Este esquema de cumplimiento continuo convierte al cierre fiscal en la culminación de un proceso que se construye durante todo el año. En este contexto, cualquier inconsistencia acumulada o por mínima que parezca puede derivar en ajustes, aclaraciones o requerimientos posteriores.
Entre los errores que la autoridad detecta con mayor frecuencia destacan:
- Clasificación contable incorrecta de operaciones
- Falta de conciliación entre CFDI emitidos o recibidos y los registros contables
- Información duplicada o incompleta
- Cancelaciones no reconocidas oportunamente
Aunque México cuenta con uno de los sistemas de facturación electrónica más avanzados, como señaló la OCDE en distintas evaluaciones, una parte relevante del trabajo contable sigue realizándose de forma manual, lo que incrementa el riesgo de errores durante el cierre del ejercicio.
¿Cómo ayuda la digitalización en el cierre fiscal?
El cierre fiscal de 2025 confirma que la gestión manual de la información resulta insuficiente frente al volumen de datos que deben revisarse. Para los despachos y empresas, la digitalización dejó de ser una ventaja competitiva y se convirtió en una condición operativa básica o necesidad adquirida.
Contar con herramientas que permitan ordenar, depurar y relacionar información fiscal de forma estructurada facilita no solo el cierre del ejercicio, sino también la atención de eventuales revisiones electrónicas. Es así que la tecnología permite identificar inconsistencias de manera temprana y reducir la presión que tradicionalmente se concentra en los últimos meses del año.
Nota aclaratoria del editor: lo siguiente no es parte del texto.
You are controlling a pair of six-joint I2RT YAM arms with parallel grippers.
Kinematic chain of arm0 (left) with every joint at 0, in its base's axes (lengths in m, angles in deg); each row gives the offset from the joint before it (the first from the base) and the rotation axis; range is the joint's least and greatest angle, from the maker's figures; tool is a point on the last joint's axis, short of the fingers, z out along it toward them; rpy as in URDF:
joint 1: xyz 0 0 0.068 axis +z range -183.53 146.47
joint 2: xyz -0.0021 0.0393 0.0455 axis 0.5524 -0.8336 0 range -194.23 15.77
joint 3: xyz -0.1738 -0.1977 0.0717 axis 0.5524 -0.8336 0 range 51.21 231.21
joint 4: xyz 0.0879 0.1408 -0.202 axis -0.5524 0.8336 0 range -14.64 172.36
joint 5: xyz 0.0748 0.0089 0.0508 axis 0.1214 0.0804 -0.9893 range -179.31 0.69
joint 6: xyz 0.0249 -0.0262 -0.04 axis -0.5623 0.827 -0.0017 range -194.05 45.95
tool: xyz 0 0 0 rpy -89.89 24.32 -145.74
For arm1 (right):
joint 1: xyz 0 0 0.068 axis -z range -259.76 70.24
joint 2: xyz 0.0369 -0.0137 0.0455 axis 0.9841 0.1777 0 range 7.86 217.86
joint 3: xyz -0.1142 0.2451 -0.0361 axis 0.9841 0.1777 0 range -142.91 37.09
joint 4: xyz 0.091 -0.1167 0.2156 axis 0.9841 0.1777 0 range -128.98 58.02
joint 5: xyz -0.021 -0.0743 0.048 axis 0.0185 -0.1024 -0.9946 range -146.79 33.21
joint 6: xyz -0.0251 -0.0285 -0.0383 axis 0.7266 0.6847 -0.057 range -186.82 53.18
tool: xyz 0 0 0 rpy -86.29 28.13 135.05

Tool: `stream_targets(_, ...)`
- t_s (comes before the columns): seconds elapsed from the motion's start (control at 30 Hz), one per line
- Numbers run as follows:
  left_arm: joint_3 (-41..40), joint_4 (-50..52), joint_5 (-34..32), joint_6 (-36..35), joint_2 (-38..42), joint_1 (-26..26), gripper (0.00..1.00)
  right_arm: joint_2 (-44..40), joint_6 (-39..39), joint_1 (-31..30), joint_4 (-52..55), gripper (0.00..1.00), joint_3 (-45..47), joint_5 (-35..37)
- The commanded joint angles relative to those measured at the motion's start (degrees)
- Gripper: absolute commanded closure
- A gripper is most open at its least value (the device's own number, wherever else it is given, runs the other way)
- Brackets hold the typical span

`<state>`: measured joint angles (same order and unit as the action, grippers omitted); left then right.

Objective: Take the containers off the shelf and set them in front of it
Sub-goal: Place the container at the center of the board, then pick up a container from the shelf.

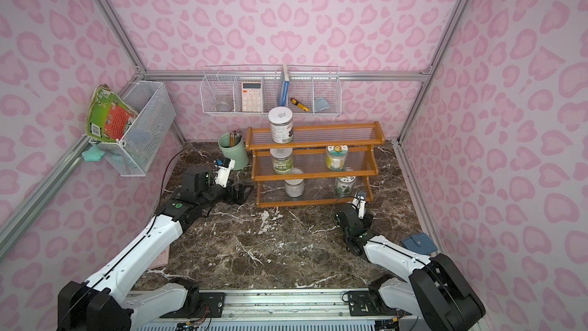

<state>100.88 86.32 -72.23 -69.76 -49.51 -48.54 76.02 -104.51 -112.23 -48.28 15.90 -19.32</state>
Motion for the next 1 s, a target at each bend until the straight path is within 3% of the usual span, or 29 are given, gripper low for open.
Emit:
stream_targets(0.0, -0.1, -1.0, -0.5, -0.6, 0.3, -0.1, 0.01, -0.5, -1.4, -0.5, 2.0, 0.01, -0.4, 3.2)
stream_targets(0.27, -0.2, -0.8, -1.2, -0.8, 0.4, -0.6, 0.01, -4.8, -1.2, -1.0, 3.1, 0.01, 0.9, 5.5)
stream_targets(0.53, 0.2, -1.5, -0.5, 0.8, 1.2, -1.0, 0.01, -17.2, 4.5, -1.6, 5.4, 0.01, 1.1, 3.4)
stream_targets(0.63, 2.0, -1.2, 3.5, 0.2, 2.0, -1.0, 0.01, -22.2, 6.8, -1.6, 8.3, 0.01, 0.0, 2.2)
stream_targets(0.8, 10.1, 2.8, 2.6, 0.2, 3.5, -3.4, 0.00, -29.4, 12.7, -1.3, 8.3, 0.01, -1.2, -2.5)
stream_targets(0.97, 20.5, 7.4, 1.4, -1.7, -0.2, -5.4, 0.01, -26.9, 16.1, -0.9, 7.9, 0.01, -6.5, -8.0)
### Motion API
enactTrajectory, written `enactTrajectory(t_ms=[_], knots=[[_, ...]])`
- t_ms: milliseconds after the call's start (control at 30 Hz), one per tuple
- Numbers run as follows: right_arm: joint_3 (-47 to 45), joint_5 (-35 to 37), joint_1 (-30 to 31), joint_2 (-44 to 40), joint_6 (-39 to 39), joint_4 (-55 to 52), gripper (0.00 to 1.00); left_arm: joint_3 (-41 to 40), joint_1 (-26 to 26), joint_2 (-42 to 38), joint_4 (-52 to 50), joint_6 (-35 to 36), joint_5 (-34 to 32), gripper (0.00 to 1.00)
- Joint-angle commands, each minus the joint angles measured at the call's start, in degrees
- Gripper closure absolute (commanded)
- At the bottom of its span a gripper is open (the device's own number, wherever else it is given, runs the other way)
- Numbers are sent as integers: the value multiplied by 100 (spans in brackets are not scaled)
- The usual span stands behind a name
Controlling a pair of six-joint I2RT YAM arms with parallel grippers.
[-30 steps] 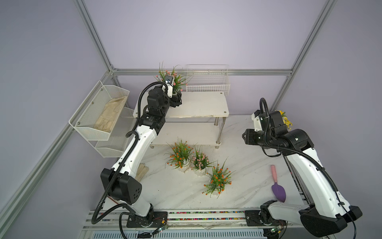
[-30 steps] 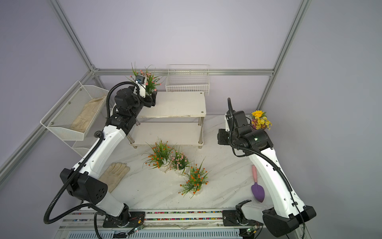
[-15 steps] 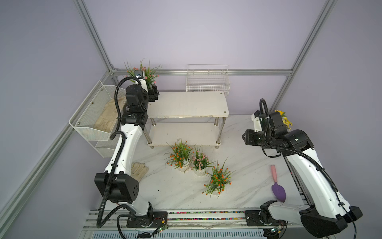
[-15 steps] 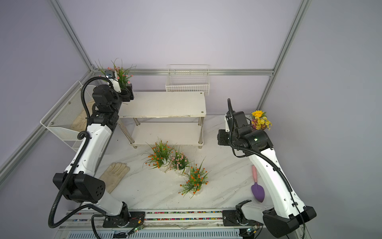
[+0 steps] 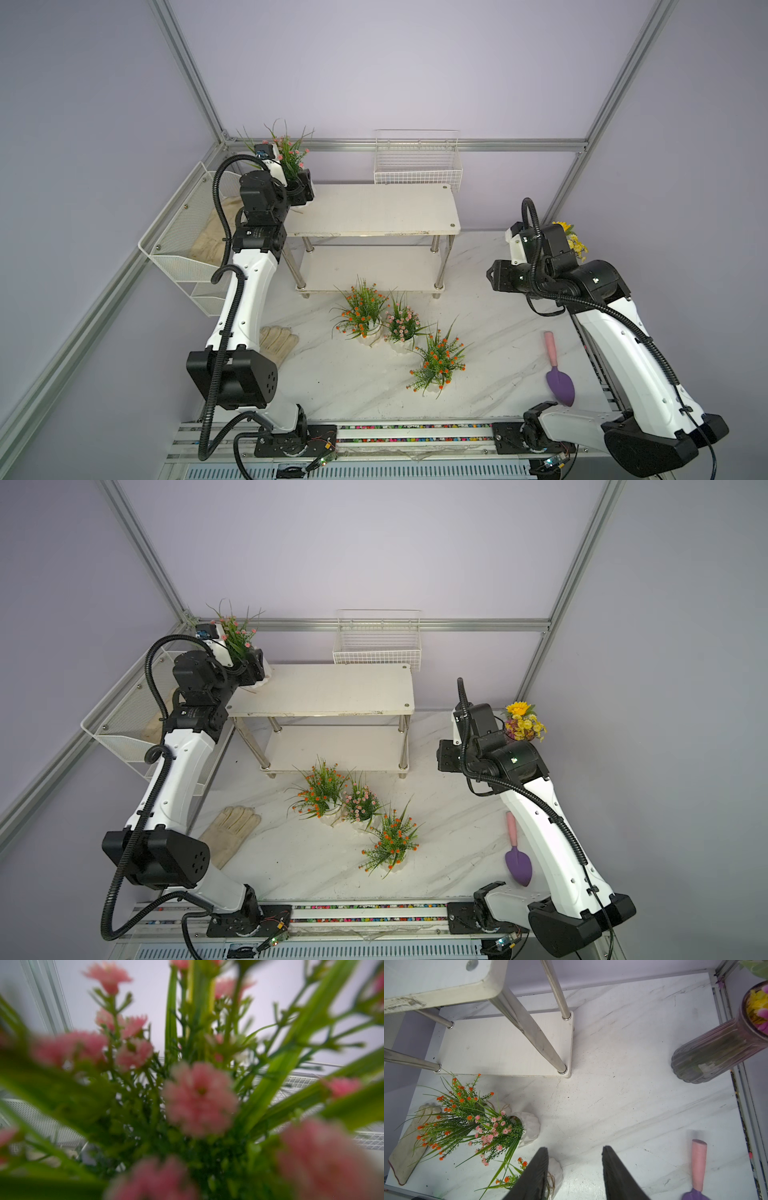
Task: Place the baby's breath potted plants on the rack by color
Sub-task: Place the baby's breath potted plant on the rack.
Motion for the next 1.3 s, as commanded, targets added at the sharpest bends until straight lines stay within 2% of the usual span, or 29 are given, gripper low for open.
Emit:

En este escenario, opciones en el mercado como Siigo Fiscal, que parte del ecosistema de Siigo Aspel, se enfocan en apoyar a los despachos en la gestión integral de la información fiscal. El cual responde a las necesidades específicas del entorno mexicano, donde la conciliación de CFDI es una tarea central del cierre fiscal.
Entre los beneficios de utilizar un sistema electrónico de apoyo fiscal se encuentran los siguientes:
- Conciliación automática de CFDI para detectar diferencias entre comprobantes y registros contables
- Identificación de documentos duplicados, cancelaciones no reconocidas o relaciones incompletas
- Organización centralizada de la documentación fiscal
- Visualización clara del estatus fiscal de cada cliente o empresa
- Agilización de los procesos de revisión previos a la presentación de declaraciones
La adopción de estas soluciones no solo reduce tareas repetitivas, sino que permite a los equipos contables concentrarse en el análisis y la interpretación de la información financiera.
Es así que el cierre fiscal de 2025 representa un punto de transición para la profesión contable. El volumen de información y el modelo de fiscalización vigente confirman que la operación manual ya no es sostenible frente a la exigencia de precisión del SAT.